TASK DESCRIPTION: Give back the line below containing "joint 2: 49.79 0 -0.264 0" and every later line, exactly.

PROVIDED MATERIAL:
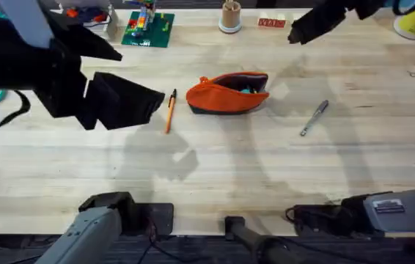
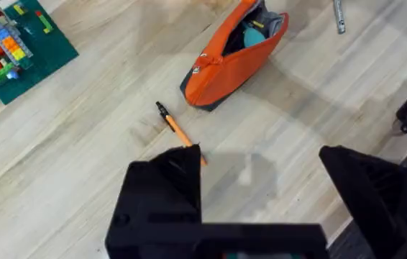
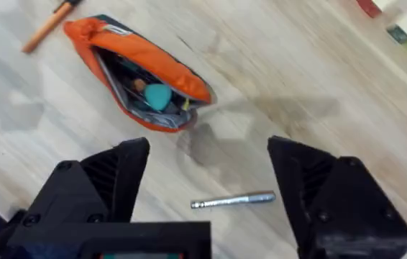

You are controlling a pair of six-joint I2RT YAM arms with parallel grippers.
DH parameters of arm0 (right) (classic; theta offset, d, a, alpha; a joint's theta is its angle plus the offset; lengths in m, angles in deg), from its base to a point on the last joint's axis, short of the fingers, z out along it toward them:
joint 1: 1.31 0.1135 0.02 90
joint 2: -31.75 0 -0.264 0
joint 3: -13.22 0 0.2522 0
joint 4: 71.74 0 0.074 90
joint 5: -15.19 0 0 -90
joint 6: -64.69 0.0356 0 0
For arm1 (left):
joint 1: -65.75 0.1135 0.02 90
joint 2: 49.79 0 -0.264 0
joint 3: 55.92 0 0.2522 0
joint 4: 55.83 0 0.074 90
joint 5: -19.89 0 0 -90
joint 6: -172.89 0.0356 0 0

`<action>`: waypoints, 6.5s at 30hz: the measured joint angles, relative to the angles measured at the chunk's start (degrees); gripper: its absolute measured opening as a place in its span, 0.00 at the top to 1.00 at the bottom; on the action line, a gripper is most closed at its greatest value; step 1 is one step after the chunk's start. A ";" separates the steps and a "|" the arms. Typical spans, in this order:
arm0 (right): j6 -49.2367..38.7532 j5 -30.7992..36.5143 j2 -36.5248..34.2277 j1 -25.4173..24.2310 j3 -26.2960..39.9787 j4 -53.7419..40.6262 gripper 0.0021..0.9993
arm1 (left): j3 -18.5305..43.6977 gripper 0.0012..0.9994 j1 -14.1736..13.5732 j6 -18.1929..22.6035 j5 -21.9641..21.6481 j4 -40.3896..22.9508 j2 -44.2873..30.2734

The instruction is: Unzip the bag, pick up the pens from the table one at a time and place them inside, then zip the bag closed.

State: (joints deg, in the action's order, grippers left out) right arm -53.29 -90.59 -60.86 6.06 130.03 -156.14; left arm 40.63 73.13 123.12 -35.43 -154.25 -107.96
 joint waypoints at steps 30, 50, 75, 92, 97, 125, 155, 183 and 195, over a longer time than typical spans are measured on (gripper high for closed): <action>16.76 9.35 0.49 -8.93 0.13 -5.73 0.00 | 0.02 0.01 0.00 -0.15 0.00 -0.02 0.00; 45.03 17.98 6.47 -10.67 -28.67 4.99 0.00 | 0.07 0.01 0.00 -0.15 -0.02 -1.55 0.00; 69.84 17.98 6.72 -10.67 -50.33 27.29 0.00 | 0.11 0.01 0.00 -0.16 -0.02 -1.70 0.00; 71.07 19.80 1.62 -10.62 -48.76 26.79 0.22 | 0.11 0.01 0.00 -0.15 -0.02 -1.70 0.00; 71.10 19.77 1.62 -10.84 -48.76 28.55 0.92 | 0.11 0.01 0.00 -0.15 -0.02 -1.73 0.00; 63.77 19.64 0.27 -10.88 -39.48 19.14 0.97 | 0.11 0.01 0.00 -0.16 -0.02 -2.73 0.00; 4.59 2.86 0.27 -10.57 -12.00 12.71 0.97 | 0.11 0.01 0.00 -0.15 -0.02 -2.78 0.00; -37.04 -3.62 0.19 7.74 -11.98 17.04 0.97 | 0.11 0.01 0.00 -0.16 -0.02 -2.78 0.00; -42.34 -3.64 -4.36 11.43 -11.85 12.75 0.97 | 0.11 0.01 0.00 -0.15 -0.02 -2.78 0.00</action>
State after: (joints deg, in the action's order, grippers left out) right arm -95.64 -94.23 -65.22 17.49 118.18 -143.39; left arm 40.73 73.13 122.96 -35.45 -157.03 -107.96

RESPONSE FOR THIS EXERCISE:
joint 2: 49.79 0 -0.264 0
joint 3: 55.92 0 0.2522 0
joint 4: 55.83 0 0.074 90
joint 5: -19.89 0 0 -90
joint 6: -172.89 0.0356 0 0

`<action>`: waypoints, 6.5s at 30hz: the measured joint angles, relative to the angles measured at the chunk's start (degrees); gripper: its absolute measured opening as a place in its span, 0.00 at the top to 1.00 at the bottom; on the action line, a gripper is most closed at its greatest value; step 1 is one step after the chunk's start. A ";" separates the steps and a "|" the arms. Typical spans, in this order:
arm0 (right): j6 -49.2367..38.7532 j5 -30.7992..36.5143 j2 -36.5248..34.2277 j1 -25.4173..24.2310 j3 -26.2960..39.9787 j4 -53.7419..40.6262 gripper 0.0021..0.9993
arm1 (left): j3 -18.5305..43.6977 gripper 0.0012..0.9994 j1 -14.1736..13.5732 j6 -18.1929..22.6035 j5 -21.9641..21.6481 j4 -40.3896..22.9508 j2 -44.2873..30.2734

The instruction is: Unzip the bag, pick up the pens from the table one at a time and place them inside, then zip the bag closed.

State: (joints deg, in the action's order, grippers left out) right arm -53.29 -90.59 -60.86 6.06 130.03 -156.14; left arm 40.63 73.13 123.12 -35.43 -154.25 -107.96
 joint waypoints at steps 30, 50, 75, 92, 97, 125, 155, 183 and 195, over a longer time than typical spans are measured on (gripper high for closed): <action>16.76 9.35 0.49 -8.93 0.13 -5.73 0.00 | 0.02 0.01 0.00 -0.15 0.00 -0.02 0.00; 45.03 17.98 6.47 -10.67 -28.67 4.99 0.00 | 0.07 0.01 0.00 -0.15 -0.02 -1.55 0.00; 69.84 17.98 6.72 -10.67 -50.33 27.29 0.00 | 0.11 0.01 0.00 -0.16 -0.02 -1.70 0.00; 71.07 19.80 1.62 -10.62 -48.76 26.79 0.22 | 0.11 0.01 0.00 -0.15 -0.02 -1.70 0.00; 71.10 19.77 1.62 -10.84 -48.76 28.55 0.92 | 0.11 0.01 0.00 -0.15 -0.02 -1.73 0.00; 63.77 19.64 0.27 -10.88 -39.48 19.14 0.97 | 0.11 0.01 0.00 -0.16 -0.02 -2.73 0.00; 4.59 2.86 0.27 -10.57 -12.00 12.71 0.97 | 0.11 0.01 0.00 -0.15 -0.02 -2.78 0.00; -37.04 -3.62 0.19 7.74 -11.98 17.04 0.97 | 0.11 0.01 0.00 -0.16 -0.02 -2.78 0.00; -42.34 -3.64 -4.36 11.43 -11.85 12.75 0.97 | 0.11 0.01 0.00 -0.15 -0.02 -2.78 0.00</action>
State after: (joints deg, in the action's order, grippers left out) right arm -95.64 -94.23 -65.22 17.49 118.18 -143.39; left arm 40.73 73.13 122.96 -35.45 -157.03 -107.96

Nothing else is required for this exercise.